• EXERCISE DESCRIPTION: Whenever the word "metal" shows up in a line of the data, copy that line.

Data records:

* * * *

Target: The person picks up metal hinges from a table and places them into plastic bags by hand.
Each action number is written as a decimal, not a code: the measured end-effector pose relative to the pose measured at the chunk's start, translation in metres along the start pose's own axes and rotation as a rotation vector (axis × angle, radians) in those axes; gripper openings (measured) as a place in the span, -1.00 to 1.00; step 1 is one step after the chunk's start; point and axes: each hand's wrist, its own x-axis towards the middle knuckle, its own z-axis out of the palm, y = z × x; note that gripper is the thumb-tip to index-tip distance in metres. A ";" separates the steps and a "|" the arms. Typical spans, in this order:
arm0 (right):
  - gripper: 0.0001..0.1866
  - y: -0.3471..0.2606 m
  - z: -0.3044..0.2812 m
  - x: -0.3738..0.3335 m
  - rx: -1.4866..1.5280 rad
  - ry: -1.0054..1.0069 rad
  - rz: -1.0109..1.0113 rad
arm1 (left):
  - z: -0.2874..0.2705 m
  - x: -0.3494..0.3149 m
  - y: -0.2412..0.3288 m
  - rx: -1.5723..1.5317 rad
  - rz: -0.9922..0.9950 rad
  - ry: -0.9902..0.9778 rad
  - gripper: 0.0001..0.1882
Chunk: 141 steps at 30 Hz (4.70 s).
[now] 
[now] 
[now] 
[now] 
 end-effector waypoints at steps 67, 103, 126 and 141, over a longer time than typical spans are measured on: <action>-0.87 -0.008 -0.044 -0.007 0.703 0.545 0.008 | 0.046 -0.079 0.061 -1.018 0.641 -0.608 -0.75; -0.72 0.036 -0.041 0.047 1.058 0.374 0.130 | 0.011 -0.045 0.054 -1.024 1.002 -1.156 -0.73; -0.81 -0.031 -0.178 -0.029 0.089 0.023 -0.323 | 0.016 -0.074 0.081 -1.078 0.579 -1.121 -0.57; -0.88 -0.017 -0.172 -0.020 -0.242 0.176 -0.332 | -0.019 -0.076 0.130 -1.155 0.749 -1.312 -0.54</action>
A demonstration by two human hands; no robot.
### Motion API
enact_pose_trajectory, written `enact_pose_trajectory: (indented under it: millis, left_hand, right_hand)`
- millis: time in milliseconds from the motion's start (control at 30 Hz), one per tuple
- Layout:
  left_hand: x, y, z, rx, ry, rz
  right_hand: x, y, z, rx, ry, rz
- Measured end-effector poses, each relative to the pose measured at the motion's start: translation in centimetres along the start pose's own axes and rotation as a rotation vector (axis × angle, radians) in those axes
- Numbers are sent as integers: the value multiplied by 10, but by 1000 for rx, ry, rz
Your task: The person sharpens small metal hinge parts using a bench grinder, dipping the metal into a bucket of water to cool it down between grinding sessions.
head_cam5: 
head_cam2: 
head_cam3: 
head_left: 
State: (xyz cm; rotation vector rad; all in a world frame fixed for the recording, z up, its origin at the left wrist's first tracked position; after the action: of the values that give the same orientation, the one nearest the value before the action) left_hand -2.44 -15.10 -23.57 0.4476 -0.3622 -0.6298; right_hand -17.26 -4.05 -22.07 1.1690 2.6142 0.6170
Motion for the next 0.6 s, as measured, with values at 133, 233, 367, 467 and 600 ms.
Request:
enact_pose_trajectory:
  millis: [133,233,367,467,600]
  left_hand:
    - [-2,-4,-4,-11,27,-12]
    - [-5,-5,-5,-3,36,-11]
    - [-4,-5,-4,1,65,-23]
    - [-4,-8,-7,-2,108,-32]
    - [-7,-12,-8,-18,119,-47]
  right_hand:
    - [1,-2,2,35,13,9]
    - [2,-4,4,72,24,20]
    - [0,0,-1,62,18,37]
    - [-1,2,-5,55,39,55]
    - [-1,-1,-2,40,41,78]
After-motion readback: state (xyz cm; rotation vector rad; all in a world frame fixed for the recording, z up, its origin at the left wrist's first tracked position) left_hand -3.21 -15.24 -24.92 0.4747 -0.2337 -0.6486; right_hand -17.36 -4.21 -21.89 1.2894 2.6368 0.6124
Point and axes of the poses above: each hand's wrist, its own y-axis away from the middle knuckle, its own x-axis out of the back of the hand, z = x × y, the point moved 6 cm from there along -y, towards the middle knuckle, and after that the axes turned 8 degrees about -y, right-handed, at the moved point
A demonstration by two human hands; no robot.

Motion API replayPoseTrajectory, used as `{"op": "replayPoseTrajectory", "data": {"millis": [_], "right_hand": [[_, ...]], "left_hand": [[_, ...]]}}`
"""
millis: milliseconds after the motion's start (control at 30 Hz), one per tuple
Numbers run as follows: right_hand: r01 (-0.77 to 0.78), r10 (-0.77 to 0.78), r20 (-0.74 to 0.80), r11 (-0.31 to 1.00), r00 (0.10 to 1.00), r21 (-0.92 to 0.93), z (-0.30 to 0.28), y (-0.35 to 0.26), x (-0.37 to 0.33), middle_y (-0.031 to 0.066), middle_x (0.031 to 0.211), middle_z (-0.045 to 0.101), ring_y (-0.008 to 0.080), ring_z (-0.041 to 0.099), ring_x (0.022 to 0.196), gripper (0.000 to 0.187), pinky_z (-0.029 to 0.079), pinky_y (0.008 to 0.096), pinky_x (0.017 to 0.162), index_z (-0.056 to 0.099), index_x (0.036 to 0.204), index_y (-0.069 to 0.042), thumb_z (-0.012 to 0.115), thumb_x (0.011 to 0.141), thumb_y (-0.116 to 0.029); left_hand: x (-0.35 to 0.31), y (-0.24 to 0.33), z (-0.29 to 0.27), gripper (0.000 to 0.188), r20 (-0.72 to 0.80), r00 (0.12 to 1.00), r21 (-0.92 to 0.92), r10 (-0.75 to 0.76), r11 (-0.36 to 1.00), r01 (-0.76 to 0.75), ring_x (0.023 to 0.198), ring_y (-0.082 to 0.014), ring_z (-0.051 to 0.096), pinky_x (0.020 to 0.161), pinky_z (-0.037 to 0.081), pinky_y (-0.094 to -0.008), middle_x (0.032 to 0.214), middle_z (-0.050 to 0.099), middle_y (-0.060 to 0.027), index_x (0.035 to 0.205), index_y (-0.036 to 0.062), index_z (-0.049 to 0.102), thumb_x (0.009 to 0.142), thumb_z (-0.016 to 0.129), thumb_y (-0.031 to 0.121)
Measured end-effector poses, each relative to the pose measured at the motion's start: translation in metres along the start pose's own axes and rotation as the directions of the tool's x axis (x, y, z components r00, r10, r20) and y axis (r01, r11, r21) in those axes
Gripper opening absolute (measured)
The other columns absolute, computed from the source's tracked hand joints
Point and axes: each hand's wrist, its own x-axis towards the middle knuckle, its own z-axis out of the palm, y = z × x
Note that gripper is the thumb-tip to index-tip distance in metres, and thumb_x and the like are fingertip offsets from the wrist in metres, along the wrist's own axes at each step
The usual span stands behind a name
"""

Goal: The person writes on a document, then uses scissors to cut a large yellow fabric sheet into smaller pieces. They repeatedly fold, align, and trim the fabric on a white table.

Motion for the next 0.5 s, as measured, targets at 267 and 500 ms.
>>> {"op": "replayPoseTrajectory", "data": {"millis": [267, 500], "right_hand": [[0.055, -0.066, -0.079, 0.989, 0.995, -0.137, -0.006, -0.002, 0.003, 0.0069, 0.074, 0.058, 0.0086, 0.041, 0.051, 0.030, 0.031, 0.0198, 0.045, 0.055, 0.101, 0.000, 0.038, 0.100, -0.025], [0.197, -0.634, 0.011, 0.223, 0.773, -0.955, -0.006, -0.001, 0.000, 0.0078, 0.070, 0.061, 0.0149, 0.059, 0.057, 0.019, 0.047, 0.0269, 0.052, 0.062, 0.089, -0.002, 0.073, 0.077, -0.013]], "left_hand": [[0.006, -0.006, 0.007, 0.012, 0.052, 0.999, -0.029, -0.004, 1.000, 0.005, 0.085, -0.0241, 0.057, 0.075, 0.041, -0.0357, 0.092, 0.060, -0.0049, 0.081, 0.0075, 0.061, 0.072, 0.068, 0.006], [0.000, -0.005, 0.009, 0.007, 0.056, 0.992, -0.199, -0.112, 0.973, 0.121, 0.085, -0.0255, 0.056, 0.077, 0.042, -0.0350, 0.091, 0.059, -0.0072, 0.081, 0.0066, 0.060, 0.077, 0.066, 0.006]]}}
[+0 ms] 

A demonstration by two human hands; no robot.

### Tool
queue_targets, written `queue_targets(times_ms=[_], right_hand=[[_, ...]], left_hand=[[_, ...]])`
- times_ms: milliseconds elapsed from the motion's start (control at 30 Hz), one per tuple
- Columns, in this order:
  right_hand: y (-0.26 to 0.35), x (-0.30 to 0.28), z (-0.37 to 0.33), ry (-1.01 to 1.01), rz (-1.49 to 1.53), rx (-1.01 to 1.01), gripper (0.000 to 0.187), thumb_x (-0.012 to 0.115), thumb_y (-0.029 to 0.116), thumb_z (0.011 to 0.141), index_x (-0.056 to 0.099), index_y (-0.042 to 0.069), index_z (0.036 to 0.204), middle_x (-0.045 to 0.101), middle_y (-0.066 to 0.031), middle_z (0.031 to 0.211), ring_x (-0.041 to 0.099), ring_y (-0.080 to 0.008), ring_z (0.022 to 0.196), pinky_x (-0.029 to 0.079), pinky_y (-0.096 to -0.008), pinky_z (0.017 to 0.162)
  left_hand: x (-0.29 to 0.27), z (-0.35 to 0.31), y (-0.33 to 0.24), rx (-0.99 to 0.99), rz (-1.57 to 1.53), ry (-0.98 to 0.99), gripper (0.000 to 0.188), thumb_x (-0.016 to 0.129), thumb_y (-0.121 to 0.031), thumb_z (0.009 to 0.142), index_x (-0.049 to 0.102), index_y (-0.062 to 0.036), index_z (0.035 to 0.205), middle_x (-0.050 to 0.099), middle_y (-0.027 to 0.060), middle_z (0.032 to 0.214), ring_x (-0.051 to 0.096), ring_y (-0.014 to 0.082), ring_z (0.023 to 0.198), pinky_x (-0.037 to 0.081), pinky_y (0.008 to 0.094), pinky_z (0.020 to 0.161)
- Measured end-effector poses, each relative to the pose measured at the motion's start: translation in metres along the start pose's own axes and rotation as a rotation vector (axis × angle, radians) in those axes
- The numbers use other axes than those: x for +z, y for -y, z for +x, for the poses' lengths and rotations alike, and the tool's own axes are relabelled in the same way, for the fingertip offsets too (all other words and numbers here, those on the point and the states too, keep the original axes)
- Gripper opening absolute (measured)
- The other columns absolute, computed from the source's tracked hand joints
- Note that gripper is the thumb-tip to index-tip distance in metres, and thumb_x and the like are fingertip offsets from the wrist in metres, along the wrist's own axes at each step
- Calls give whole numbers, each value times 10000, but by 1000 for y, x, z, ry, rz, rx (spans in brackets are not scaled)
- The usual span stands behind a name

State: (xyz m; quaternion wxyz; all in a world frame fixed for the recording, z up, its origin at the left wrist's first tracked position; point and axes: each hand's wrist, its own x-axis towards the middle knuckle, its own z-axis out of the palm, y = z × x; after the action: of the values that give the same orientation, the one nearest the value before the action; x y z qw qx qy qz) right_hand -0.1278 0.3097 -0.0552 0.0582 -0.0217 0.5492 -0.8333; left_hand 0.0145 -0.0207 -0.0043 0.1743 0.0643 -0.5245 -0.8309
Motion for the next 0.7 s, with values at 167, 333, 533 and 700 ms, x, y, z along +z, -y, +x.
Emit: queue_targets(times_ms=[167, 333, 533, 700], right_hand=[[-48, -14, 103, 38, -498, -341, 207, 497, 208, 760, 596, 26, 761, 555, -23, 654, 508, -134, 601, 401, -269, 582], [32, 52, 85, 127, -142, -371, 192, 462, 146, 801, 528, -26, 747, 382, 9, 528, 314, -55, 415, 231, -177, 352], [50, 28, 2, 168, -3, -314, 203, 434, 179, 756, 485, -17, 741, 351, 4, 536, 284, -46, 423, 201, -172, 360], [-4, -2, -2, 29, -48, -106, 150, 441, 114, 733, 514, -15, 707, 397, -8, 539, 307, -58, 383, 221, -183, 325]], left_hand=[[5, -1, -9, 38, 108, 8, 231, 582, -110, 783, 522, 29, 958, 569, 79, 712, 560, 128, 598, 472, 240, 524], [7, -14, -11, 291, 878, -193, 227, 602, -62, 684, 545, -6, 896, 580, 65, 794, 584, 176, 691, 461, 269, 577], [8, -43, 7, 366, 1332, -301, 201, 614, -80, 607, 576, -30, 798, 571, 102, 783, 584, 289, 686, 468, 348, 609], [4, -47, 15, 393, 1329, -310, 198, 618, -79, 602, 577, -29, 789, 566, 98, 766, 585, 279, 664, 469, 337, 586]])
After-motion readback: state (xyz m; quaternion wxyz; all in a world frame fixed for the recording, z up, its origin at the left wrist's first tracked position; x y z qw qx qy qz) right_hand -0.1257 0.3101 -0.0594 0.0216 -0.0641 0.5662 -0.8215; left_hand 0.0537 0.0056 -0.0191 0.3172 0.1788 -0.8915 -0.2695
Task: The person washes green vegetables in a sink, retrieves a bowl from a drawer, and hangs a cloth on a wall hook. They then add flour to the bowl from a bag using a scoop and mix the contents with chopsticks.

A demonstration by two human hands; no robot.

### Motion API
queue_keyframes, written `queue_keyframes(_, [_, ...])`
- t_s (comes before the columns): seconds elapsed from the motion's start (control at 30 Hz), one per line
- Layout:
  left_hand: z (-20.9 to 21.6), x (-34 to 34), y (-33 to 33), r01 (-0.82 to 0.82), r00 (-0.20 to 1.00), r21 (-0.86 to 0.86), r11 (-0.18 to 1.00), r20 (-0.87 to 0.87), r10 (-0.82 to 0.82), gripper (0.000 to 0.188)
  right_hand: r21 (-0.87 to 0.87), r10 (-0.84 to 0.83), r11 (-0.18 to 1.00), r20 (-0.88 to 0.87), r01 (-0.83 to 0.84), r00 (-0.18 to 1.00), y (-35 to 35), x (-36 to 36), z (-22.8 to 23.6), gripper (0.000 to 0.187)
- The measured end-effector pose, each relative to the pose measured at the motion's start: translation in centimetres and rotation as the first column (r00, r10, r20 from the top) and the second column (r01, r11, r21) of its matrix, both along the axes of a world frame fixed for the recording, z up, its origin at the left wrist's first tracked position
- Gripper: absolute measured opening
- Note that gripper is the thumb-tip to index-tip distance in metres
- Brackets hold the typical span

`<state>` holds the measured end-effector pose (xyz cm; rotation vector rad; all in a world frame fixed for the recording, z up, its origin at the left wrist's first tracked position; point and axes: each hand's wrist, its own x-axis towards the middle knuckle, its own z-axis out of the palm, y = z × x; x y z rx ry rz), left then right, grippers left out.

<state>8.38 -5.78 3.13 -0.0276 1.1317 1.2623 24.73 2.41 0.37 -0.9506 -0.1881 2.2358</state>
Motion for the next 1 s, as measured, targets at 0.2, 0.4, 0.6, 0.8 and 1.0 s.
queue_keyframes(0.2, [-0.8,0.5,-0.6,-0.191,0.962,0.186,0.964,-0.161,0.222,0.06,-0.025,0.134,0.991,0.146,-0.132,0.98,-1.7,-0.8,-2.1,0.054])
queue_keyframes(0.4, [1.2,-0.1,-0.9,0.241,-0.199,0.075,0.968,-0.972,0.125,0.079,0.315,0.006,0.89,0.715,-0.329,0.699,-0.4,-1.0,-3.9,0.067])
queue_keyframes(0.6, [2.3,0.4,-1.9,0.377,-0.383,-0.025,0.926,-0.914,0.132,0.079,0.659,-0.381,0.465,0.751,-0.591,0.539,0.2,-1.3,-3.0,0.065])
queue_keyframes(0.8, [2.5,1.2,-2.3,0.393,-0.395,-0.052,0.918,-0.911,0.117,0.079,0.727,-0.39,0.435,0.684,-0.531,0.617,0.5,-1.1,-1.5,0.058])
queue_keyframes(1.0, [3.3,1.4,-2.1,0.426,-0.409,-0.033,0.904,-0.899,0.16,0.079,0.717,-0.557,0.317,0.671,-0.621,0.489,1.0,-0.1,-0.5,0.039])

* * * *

• TASK OUTPUT:
Target: The person picks up metal hinges from a table and places them into plastic bags by hand.
Your task: The person sharpens small metal hinge parts using a bench grinder, dipping the metal into a bucket of water to cool it down between grinding sessions.

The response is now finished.